Action item> Go through the entries below and say how many lines hold the word "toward". Nothing else is needed.

Material supplied>
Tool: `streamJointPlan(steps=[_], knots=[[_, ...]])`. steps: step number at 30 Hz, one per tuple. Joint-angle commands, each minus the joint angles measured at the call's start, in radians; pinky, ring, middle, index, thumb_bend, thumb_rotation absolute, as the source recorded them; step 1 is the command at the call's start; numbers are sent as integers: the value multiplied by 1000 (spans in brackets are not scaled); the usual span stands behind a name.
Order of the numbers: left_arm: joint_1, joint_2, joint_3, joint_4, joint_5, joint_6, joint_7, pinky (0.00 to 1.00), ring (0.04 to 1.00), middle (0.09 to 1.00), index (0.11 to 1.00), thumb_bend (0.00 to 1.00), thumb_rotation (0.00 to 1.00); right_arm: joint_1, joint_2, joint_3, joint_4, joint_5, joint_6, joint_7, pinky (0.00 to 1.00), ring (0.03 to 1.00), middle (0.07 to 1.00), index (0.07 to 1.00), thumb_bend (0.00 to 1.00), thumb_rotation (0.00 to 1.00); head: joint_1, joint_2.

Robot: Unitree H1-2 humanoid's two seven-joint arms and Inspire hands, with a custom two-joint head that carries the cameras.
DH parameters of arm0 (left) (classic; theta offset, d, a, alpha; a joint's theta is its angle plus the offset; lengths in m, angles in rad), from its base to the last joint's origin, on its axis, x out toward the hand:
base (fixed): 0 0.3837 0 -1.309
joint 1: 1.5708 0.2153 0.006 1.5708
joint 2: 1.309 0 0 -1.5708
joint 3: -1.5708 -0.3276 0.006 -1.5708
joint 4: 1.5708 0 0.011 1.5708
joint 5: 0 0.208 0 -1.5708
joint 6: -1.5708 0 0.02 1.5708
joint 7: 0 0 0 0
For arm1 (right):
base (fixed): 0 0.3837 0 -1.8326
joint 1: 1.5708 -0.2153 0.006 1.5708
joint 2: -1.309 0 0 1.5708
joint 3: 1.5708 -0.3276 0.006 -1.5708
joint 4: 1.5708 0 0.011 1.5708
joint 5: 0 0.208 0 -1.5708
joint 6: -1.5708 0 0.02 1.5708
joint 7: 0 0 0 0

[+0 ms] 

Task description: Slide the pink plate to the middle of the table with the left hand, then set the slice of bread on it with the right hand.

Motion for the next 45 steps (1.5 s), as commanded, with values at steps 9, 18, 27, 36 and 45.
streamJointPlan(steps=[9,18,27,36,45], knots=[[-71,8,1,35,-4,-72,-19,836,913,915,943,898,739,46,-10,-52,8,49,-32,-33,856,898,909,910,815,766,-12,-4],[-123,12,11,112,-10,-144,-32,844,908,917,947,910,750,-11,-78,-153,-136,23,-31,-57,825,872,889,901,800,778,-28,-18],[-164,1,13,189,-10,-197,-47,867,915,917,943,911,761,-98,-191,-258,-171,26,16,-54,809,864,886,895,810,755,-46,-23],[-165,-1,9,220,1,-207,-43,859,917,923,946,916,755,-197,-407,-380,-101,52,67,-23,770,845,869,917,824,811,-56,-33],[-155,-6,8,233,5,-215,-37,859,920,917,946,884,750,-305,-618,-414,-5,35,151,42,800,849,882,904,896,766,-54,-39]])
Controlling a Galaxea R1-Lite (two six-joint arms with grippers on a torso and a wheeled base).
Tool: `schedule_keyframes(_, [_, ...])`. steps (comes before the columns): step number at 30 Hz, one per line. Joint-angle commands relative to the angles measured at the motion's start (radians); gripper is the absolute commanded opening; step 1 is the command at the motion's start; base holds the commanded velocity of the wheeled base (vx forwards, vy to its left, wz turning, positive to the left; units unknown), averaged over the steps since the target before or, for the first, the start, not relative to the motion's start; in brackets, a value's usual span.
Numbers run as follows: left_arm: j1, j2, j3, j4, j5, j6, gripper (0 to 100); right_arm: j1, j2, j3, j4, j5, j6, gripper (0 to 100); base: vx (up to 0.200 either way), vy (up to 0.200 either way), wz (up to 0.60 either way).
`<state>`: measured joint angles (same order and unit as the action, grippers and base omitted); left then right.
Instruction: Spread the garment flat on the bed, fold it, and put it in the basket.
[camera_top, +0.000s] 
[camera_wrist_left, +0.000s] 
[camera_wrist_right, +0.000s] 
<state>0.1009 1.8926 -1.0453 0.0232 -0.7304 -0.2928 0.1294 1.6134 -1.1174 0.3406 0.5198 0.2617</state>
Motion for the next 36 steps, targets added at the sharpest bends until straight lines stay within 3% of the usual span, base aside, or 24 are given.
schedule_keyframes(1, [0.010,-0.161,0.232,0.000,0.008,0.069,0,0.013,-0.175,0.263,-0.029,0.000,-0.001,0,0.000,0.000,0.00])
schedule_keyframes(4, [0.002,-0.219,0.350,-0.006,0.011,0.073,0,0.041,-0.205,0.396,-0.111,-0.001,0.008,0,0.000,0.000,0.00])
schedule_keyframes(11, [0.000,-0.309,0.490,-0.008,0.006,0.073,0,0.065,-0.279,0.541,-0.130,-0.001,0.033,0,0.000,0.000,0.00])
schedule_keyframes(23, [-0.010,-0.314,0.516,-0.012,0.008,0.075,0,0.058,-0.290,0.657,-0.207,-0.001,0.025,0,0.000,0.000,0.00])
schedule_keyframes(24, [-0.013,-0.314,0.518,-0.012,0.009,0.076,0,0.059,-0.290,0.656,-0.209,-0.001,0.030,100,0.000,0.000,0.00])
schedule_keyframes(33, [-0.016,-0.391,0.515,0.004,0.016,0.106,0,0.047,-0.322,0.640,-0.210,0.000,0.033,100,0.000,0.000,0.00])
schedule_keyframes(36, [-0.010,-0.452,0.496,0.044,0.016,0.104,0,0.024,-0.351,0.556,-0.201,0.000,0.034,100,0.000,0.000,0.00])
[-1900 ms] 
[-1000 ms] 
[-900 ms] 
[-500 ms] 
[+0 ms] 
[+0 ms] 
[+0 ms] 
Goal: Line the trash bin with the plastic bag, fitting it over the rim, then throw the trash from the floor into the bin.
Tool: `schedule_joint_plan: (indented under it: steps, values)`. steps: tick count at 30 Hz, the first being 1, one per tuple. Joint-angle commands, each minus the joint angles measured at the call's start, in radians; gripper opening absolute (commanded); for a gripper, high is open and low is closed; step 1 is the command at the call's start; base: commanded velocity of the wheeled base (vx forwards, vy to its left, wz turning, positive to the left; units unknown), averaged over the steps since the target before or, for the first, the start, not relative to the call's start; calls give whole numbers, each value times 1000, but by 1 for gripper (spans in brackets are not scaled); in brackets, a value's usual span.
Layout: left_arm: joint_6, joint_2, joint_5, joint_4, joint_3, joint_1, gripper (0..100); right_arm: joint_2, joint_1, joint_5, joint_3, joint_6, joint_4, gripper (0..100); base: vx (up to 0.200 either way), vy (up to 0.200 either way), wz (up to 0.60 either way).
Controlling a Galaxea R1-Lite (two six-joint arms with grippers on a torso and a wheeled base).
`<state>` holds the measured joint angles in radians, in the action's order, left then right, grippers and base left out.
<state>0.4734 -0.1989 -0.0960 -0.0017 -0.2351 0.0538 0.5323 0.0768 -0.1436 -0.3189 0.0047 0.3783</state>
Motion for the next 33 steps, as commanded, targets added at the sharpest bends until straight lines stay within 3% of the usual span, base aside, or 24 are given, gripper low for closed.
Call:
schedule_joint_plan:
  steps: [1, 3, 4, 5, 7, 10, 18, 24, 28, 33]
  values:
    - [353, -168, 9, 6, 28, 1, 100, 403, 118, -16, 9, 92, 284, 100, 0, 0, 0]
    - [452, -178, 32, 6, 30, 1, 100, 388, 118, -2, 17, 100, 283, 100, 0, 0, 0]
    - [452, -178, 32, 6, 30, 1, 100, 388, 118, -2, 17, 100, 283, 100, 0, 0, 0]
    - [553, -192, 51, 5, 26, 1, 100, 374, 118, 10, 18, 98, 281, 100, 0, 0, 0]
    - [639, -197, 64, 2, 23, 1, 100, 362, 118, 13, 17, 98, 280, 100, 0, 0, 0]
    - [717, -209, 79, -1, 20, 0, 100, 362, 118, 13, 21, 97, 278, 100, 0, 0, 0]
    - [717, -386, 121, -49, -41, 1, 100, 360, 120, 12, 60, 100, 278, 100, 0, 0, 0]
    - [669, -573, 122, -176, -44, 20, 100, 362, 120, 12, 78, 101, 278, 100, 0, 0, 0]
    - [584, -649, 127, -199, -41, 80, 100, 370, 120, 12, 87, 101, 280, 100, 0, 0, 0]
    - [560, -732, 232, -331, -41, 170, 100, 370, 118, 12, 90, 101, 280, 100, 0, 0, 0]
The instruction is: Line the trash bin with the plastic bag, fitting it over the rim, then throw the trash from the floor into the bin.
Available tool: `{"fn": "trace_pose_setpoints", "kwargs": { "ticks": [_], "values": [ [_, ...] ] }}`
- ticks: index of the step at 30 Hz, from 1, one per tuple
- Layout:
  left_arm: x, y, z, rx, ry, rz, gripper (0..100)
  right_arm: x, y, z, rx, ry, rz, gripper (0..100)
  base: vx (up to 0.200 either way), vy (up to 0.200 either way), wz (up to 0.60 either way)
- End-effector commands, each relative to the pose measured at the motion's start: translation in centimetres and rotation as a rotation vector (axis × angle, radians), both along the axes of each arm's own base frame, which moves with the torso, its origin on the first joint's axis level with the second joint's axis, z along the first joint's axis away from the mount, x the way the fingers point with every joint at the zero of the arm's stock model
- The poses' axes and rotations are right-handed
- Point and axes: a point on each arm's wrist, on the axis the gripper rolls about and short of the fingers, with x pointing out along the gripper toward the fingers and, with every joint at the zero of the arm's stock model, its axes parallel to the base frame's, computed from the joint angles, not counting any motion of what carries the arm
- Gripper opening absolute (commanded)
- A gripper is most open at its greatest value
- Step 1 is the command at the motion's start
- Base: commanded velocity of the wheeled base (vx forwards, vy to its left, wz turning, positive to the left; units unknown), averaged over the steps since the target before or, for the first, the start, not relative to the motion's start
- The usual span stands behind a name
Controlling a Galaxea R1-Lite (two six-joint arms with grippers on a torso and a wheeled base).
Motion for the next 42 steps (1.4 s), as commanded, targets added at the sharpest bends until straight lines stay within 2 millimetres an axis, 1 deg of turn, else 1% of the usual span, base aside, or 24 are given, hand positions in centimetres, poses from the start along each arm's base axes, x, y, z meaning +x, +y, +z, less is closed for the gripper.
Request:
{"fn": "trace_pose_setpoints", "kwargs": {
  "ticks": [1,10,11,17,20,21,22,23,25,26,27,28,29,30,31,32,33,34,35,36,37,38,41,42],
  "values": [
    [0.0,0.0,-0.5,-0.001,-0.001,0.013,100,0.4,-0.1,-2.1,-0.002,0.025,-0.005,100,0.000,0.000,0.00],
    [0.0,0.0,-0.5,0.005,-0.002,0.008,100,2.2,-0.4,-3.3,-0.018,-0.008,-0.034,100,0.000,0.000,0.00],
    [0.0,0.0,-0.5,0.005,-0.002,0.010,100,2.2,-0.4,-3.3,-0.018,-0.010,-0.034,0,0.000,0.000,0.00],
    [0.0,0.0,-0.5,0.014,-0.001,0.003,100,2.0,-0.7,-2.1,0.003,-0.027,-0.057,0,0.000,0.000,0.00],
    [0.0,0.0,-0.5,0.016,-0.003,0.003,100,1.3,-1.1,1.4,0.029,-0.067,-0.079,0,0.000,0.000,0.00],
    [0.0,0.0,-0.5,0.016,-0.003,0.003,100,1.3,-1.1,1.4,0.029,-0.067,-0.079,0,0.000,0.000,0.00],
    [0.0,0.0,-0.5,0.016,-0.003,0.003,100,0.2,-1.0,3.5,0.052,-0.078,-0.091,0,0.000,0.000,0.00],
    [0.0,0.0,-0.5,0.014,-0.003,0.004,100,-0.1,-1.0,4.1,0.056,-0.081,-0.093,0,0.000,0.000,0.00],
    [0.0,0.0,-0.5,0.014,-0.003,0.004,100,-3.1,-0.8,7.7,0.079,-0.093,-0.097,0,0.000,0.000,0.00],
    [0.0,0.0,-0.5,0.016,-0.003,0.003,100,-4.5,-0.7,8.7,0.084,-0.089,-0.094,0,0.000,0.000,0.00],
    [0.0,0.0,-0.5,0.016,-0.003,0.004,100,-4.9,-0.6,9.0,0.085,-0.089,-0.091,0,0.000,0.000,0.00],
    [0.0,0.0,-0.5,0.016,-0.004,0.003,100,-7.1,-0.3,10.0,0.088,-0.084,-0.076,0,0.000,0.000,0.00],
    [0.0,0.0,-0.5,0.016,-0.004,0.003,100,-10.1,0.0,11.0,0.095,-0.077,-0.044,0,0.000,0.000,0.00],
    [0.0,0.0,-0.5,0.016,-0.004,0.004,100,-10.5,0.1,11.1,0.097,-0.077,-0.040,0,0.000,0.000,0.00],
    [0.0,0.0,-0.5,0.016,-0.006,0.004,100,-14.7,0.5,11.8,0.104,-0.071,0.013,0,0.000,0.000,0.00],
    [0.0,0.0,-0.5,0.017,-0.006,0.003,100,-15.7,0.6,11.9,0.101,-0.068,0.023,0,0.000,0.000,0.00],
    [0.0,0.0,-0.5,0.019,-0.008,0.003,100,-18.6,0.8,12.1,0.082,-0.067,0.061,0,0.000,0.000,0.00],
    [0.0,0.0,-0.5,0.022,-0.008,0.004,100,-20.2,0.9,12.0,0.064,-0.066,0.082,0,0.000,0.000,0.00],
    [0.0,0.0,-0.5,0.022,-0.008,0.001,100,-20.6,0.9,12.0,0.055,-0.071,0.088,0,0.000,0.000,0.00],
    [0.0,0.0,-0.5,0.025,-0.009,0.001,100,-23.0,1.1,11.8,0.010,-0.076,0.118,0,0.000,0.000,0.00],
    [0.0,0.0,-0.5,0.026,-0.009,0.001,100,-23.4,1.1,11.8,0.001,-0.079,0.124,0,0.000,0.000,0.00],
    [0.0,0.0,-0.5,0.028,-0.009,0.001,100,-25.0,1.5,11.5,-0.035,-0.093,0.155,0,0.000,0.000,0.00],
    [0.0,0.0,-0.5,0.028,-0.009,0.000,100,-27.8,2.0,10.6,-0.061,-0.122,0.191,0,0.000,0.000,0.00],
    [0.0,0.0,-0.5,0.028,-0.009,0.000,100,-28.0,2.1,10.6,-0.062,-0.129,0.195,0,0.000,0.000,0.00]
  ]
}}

Task answer> 2